■ WHAT YOU HAVE TO DO
Reproduce every line that appears below, precisely and completely.

_ _ _ _

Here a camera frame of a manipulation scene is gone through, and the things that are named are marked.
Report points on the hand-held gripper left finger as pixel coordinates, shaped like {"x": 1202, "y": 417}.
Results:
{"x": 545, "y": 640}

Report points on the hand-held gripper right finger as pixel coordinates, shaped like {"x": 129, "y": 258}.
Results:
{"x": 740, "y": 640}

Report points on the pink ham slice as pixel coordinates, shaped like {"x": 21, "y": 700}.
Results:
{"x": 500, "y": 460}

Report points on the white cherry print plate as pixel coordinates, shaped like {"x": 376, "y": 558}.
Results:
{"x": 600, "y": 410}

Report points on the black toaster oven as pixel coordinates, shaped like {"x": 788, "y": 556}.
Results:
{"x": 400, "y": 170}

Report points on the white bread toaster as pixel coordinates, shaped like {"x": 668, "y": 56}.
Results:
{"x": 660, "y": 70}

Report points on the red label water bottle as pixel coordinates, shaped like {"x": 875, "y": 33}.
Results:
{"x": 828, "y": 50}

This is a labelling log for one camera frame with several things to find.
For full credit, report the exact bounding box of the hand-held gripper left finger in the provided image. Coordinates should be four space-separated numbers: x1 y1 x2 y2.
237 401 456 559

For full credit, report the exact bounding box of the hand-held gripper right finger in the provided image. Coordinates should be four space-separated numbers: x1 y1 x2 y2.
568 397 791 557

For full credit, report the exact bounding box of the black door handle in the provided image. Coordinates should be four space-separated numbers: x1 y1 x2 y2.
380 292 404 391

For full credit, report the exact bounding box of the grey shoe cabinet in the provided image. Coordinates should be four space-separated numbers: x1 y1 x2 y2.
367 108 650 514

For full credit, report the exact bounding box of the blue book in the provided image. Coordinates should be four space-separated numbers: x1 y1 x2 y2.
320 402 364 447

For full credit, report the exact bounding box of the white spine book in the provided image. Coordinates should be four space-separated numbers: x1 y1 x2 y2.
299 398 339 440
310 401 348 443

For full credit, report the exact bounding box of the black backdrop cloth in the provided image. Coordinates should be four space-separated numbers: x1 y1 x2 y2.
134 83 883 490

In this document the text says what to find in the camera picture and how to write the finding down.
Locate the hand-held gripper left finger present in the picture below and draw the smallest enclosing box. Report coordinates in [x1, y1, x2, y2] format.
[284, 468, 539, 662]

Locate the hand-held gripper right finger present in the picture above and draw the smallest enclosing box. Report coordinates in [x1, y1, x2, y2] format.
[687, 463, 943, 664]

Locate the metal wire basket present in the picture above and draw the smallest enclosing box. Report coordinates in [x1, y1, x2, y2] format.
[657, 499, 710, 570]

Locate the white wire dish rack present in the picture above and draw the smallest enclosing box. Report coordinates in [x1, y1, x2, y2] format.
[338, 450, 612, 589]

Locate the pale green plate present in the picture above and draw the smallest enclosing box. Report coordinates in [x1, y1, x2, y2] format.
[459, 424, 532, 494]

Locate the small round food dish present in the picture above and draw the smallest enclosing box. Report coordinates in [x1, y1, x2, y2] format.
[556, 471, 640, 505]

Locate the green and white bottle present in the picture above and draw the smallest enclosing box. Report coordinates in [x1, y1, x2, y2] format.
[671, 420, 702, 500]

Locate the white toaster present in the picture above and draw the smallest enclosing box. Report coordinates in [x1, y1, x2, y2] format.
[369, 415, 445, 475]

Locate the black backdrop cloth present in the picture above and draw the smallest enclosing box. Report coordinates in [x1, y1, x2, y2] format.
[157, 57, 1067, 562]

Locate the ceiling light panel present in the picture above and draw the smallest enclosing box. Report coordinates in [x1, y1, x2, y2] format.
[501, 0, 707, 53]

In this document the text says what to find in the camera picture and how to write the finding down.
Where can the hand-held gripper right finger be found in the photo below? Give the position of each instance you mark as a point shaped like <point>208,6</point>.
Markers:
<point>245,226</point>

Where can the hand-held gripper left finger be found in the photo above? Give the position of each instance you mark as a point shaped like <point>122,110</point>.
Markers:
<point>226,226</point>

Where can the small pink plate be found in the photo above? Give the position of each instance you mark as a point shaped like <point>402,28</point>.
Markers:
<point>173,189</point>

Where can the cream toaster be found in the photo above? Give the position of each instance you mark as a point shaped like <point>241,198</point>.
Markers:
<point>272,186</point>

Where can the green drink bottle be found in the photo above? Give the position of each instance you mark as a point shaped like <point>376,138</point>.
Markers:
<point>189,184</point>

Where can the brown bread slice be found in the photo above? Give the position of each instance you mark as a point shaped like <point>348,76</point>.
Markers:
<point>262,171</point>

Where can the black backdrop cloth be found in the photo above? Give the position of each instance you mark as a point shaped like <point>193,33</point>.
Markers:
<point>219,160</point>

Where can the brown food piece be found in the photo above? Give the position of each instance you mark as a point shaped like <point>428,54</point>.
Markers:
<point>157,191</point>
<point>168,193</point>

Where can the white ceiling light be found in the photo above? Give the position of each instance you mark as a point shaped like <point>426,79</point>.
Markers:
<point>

_ _ _ _

■ FINISHED TASK
Here a camera frame of a manipulation scene is gone through, and the things that are named are marked.
Report points on the hand-held gripper left finger as pixel coordinates, shaped like {"x": 1202, "y": 417}.
Results:
{"x": 545, "y": 640}

Report points on the hand-held gripper right finger as pixel coordinates, shaped like {"x": 129, "y": 258}.
Results:
{"x": 740, "y": 640}

Report points on the pink ham slice as pixel coordinates, shaped like {"x": 21, "y": 700}.
Results:
{"x": 500, "y": 460}

Report points on the white cherry print plate as pixel coordinates, shaped like {"x": 376, "y": 558}.
Results:
{"x": 600, "y": 410}

Report points on the black toaster oven as pixel coordinates, shaped like {"x": 788, "y": 556}.
Results:
{"x": 400, "y": 170}

Report points on the white bread toaster as pixel coordinates, shaped like {"x": 668, "y": 56}.
Results:
{"x": 660, "y": 70}

Report points on the red label water bottle as pixel coordinates, shaped like {"x": 875, "y": 33}.
Results:
{"x": 828, "y": 50}

This is a labelling log for one camera frame with several things to find.
For full credit, report the exact bounding box of the hand-held gripper left finger in the provided image. Coordinates should be four space-separated numbers: x1 y1 x2 y2.
237 401 456 559

For full credit, report the exact bounding box of the hand-held gripper right finger in the provided image. Coordinates should be four space-separated numbers: x1 y1 x2 y2.
568 397 791 557

For full credit, report the exact bounding box of the black door handle in the provided image. Coordinates should be four space-separated numbers: x1 y1 x2 y2.
380 292 404 391

For full credit, report the exact bounding box of the grey shoe cabinet in the provided image. Coordinates should be four space-separated numbers: x1 y1 x2 y2.
367 108 650 514

For full credit, report the exact bounding box of the blue book in the provided image. Coordinates should be four space-separated numbers: x1 y1 x2 y2.
320 402 364 447

For full credit, report the exact bounding box of the white spine book in the provided image. Coordinates should be four space-separated numbers: x1 y1 x2 y2.
299 398 339 440
310 401 348 443

For full credit, report the exact bounding box of the black backdrop cloth in the provided image. Coordinates should be four space-separated numbers: x1 y1 x2 y2.
134 83 883 490

In this document the text says what to find in the camera picture and how to write the finding down.
Locate the hand-held gripper left finger present in the picture below and draw the smallest enclosing box. Report coordinates in [x1, y1, x2, y2] format.
[284, 468, 539, 662]

Locate the hand-held gripper right finger present in the picture above and draw the smallest enclosing box. Report coordinates in [x1, y1, x2, y2] format.
[687, 463, 943, 664]

Locate the metal wire basket present in the picture above and draw the smallest enclosing box. Report coordinates in [x1, y1, x2, y2] format.
[657, 499, 710, 570]

Locate the white wire dish rack present in the picture above and draw the smallest enclosing box. Report coordinates in [x1, y1, x2, y2] format.
[338, 450, 612, 589]

Locate the pale green plate present in the picture above and draw the smallest enclosing box. Report coordinates in [x1, y1, x2, y2] format.
[459, 424, 532, 494]

Locate the small round food dish present in the picture above and draw the smallest enclosing box. Report coordinates in [x1, y1, x2, y2] format.
[556, 471, 640, 505]

Locate the green and white bottle present in the picture above and draw the smallest enclosing box. Report coordinates in [x1, y1, x2, y2] format.
[671, 420, 702, 500]

Locate the white toaster present in the picture above and draw the smallest enclosing box. Report coordinates in [x1, y1, x2, y2] format.
[369, 415, 445, 475]

Locate the black backdrop cloth present in the picture above and draw the smallest enclosing box. Report coordinates in [x1, y1, x2, y2] format.
[157, 57, 1067, 562]

Locate the ceiling light panel present in the picture above and draw the smallest enclosing box. Report coordinates in [x1, y1, x2, y2] format.
[501, 0, 707, 53]

In this document the text says what to find in the camera picture and how to write the finding down.
Where can the hand-held gripper right finger be found in the photo below? Give the position of each instance you mark as a point shaped like <point>208,6</point>.
Markers:
<point>245,226</point>

Where can the hand-held gripper left finger be found in the photo above? Give the position of each instance you mark as a point shaped like <point>122,110</point>.
Markers:
<point>226,226</point>

Where can the small pink plate be found in the photo above? Give the position of each instance you mark as a point shaped like <point>402,28</point>.
Markers:
<point>173,189</point>

Where can the cream toaster be found in the photo above? Give the position of each instance you mark as a point shaped like <point>241,198</point>.
Markers:
<point>272,186</point>

Where can the green drink bottle be found in the photo above? Give the position of each instance you mark as a point shaped like <point>376,138</point>.
Markers:
<point>189,184</point>

Where can the brown bread slice be found in the photo above? Give the position of each instance you mark as a point shaped like <point>348,76</point>.
Markers:
<point>262,171</point>

Where can the black backdrop cloth be found in the photo above? Give the position of each instance you mark as a point shaped like <point>193,33</point>.
Markers:
<point>219,160</point>

Where can the brown food piece be found in the photo above? Give the position of each instance you mark as a point shaped like <point>428,54</point>.
Markers:
<point>157,191</point>
<point>168,193</point>

Where can the white ceiling light be found in the photo above? Give the position of each instance you mark as a point shaped like <point>426,79</point>.
Markers:
<point>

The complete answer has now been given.